Kırık Kalp Sözleri
Kendi yüreğimin gurbetinde üşüyorum! Bana biçilen mutluluk oyununu oynuyorum. Yorulsam da yürüyorum, ağlasam da gülüyorum! Şu hayatta belki de en çok ihtiyacım olan şey, sahte olmadan gülen bir yüz. Yalanı olmadan seven bir kalp.
Tanıdığımı sandığım insanlarla ilgili yaşadığım hayal kırıklıklarını sığdırabileceğim bir heybem yok! Ve işte bu yüzden yüreğim tıklım tıklım yorgunluk.
Bilir misin ne zor ıslak gözlerle uyumak? Dokununca kanayan bir kalp taşımak? Hasret dolu gözlerle etrafa bakmak? Ve bilir misin ne zor bu hayatı sensiz yaşamak?
Oduna, bıçakla bir kalp yapabiliyorsun ama bazı insanlara ne yaparsan yap bir kalbi olmuyor, odun bile yanında duygulu kalıyor!
Derin uyu, ölü sansın yanındaki! Uykuların, yüreğim gibi derin olsun geceleri. Ölü gibi soğu, soğuktan ölür gibi yum gözlerini. Tıpkı benim gibi!
Huzurun olmalı biraz ve seni güçlü kılacak kadar acın. Sana garip gelecek ama insanlara aldanmayacak kadar taş kalpli olmalısın.
Bazen elim, dilim, kelimelerim susuyor. Derdimi anlatmaya bile mecalim olmuyor. Zaten dert de anlatılmayarak eskiyor yüreğimde.
Yağmurdan kaçmak isteyip şemsiye bulamadığında, sığınma kalbime… Benim yüreğime kar yağıyor artık, ‘Üşürsün’.

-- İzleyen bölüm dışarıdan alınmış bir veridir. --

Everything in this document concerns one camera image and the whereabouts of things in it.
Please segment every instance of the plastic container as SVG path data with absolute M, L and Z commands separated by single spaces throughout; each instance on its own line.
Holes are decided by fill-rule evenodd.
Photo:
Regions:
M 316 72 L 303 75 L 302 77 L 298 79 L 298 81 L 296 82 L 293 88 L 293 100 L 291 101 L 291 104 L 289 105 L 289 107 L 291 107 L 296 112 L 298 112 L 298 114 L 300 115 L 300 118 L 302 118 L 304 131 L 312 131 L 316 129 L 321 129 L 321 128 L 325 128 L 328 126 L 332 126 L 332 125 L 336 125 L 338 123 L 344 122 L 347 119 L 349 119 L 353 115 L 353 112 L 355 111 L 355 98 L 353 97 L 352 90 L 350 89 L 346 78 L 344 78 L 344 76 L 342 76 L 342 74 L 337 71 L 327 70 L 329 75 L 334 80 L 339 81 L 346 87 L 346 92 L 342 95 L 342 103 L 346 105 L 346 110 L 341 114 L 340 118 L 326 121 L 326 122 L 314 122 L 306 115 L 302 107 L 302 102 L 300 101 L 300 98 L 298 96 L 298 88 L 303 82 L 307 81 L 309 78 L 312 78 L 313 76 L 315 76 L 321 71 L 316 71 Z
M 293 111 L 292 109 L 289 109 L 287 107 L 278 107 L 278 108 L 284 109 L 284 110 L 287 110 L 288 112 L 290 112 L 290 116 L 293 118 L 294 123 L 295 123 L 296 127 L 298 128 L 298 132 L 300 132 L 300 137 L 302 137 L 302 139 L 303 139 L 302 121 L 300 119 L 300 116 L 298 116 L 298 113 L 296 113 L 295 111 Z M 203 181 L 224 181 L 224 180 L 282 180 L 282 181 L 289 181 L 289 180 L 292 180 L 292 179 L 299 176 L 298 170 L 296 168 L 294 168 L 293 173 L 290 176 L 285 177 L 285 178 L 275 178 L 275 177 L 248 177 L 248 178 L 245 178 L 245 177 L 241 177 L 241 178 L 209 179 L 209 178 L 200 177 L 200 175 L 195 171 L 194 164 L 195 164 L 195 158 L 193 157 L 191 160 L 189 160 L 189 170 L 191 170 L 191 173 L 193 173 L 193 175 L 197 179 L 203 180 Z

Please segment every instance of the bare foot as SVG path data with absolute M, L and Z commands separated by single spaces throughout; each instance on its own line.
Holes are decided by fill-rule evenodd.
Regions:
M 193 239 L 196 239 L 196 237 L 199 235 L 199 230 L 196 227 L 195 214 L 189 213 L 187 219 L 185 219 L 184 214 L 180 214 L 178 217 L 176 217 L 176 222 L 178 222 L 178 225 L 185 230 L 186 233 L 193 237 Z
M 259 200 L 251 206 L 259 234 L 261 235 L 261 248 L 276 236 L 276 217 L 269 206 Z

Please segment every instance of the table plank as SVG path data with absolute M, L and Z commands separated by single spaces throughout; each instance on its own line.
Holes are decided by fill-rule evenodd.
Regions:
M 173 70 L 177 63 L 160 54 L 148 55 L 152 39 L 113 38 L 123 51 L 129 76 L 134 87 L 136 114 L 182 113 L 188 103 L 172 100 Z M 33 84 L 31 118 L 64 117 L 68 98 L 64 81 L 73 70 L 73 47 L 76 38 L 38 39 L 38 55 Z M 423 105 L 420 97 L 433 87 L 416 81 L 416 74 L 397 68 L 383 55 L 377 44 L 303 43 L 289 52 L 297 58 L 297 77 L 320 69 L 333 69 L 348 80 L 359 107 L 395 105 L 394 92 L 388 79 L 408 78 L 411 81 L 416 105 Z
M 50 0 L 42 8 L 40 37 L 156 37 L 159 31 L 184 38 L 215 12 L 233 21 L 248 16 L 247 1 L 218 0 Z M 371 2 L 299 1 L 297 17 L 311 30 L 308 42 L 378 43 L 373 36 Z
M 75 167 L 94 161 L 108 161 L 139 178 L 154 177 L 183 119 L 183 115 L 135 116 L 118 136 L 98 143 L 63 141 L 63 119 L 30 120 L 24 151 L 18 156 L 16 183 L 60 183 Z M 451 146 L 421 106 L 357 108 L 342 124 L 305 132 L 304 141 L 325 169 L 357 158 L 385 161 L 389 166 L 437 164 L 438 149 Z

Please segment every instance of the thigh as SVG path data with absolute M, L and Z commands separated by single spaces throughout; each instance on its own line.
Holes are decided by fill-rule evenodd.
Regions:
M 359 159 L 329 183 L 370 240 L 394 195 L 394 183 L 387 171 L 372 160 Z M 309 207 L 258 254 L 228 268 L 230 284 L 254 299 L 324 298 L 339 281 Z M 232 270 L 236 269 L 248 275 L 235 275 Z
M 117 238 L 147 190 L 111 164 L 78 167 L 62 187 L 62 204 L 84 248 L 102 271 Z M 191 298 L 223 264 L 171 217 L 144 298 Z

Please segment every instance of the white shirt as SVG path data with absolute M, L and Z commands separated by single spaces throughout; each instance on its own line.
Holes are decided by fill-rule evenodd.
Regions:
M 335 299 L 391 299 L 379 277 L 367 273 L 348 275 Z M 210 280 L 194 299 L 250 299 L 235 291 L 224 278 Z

Hani, diyorum ki, insanın gerçekten mükemmel bir dostu olsa. Ona, şöyle, içine sindire sindire, kocaman bir sarılsa. Yüreklilikle.
Nehir gibidir insan; Sadece yüzüyle bilinir. Derininde ne saklar, Yüreğinde neler akıp gider, Söylemez sessizce akıp gider.
Bir mezar şehri gibiyim bugünlerde. Ruhsuz ölüler taşıyorum beynimde ve yüreğimde. Sahi ben kaç damla gözyaşıyım gözbebeklerinizde?
Beddualarımı onda bırakır sevaplarımı yüreğimde saklarım. Masum bir günahsa yaşadığım gururumdan susarım.
Kirli bir çocuk yüzüyüm kapında! Ama dünyanın en temiz gözleriyle bakıyorum sana. Şeker değil istediğim, yüreğini koy avuçlarıma.
Benim tokatım; adamın yüzünü değil, içini acıtır! Çünkü ben; o tokatı elimin tersiyle değil, yüreğimin tersiyle atarım!
Umudunu yitirme diye bütün düşlerimi bıraktım gökyüzüne. Ya sana gelecekler, ya da vurulup düşecekler hain bir yüreğe.
Parmak uçlarıma kadar incindim. Gelmen neyi değiştirir? Ben yalnızlığın sırat köprüsünden tek başıma geçtim.
Bunca çığlık ve acı boşuna değildir gecelerde. Güneş, kolay doğmuyor elbet, karanlığa mahkum edilmiş yüreklerde.
Kalp bir bahçe gibidir. Onda mutlaka bir şeyler bitecektir. O halde güzel şeyler ekin ki güzel şeyler bitsin.
Sakın geceyi bahane edip gelme düşlerime. Nasıl olsa namus borcun yok yüreğime. Çünkü hiç değmedi ömrün ömrüme.
Başkasının olsan da, bu kalp senindi. Ben ölümle dans ederken, o artık elindi.